**Task goal**
In the material below, print every line exactly and omit the pictures.
......
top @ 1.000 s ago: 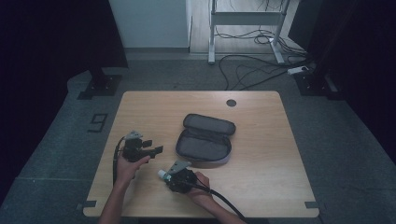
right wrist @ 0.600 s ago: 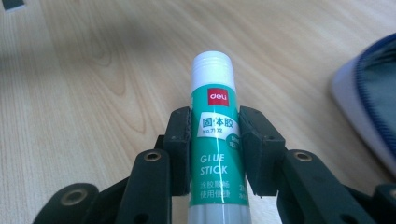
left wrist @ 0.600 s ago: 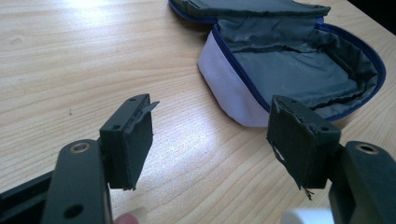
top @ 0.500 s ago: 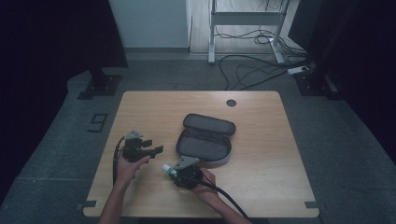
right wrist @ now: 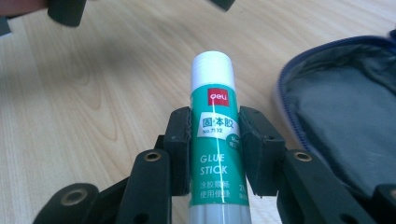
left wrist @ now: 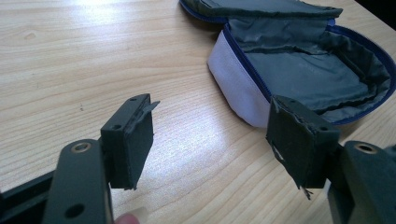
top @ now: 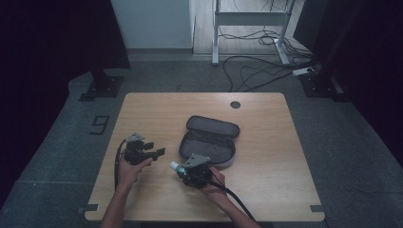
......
**Solved problem**
top @ 1.000 s ago: 
right wrist @ 0.600 s ago: 
left wrist @ 0.600 s ago: 
top @ 0.500 s ago: 
right wrist @ now: 
left wrist @ now: 
top @ now: 

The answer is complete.